The presentation in Topple is excellent with an art style that is reminiscent of Cartoon Network’s “Foster’s Home for Imaginary Friends”. The aesthetic presented in the game comes to life within the blocks, backgrounds and music as you play the game. Blocks will grimace and express delight as they wobble and teeter on the playing field and as a result you can’t help but feel empathetic towards the tower you’ve made. Backgrounds reinforce the cartoon image having you build against backdrops of surrealistic places such as a winding cityscape or a deep forest. To complement this given art direction of the game, GroovyAudio has provided orchestral music that gives a lighter feel to the game and accents the personality already found within the game.
However Topple certainly has some substance to back up its good looks as you’ll have to use strategy to rise higher later within the game. Although the outset of the game is simple, in the levels later on within the game you may find yourself having to use the tilt system in order to compensate for your increasingly unstable structure as shown above. Creativity will also have to become a staple as you’ll have to find new and innovative ways to make your heart stop with blocks as your tower’s structural integrity is compromised just to gain those few extra feet.

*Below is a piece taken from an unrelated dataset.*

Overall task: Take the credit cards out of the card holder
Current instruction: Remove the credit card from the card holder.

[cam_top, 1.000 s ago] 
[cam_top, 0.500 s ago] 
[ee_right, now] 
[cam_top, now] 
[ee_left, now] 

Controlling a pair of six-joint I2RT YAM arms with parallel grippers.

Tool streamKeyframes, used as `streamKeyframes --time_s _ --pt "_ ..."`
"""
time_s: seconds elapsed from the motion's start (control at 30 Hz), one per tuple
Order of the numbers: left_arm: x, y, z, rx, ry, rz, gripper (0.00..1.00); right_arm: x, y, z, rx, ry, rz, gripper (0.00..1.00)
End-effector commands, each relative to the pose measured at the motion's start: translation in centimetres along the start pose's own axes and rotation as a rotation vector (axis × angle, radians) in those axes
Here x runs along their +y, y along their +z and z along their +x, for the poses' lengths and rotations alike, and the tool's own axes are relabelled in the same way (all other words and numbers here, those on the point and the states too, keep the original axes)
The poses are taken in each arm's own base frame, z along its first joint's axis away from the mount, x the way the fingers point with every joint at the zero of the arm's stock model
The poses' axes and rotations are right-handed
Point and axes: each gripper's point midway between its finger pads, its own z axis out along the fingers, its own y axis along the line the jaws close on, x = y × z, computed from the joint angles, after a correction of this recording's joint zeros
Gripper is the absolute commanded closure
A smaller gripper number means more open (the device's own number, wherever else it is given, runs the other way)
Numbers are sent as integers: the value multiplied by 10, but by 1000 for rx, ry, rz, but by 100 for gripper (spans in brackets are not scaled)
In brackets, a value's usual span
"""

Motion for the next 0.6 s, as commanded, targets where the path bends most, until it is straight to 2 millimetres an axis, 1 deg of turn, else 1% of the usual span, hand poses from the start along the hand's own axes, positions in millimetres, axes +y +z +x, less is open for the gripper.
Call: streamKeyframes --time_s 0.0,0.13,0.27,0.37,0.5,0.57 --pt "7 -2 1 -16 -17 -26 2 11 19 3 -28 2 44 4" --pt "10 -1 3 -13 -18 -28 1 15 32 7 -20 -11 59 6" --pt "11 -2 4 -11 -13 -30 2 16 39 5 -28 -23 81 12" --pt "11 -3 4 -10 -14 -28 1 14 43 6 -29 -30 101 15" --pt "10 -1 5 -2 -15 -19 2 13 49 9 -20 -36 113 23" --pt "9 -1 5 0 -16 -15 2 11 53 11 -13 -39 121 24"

Although Topple is an extremely solid game, it’s not without its few small flaws that detract from the experience. One flaw that rears its head can be found as you progress in building your tower higher, as blocks that are below or close to being cut out of view are frozen in place. As a result playing pieces that are below your current point of view cannot be affected by anything at all even with deliberate movement of the pieces. This ends up detracting from the possible larger scope of the game and removes the tension of building such a large structure. The game is once again restricted but on a competitive level this time, as no online scoreboards are present to compare the height of your tower built in free mode against everyone else’s.
Don’t let these two flaws scare you away from downloading this game with its now non-existent price tag. Topple is an excellent distraction that will draw you away from real life and into the wonderful world of unstable architecture.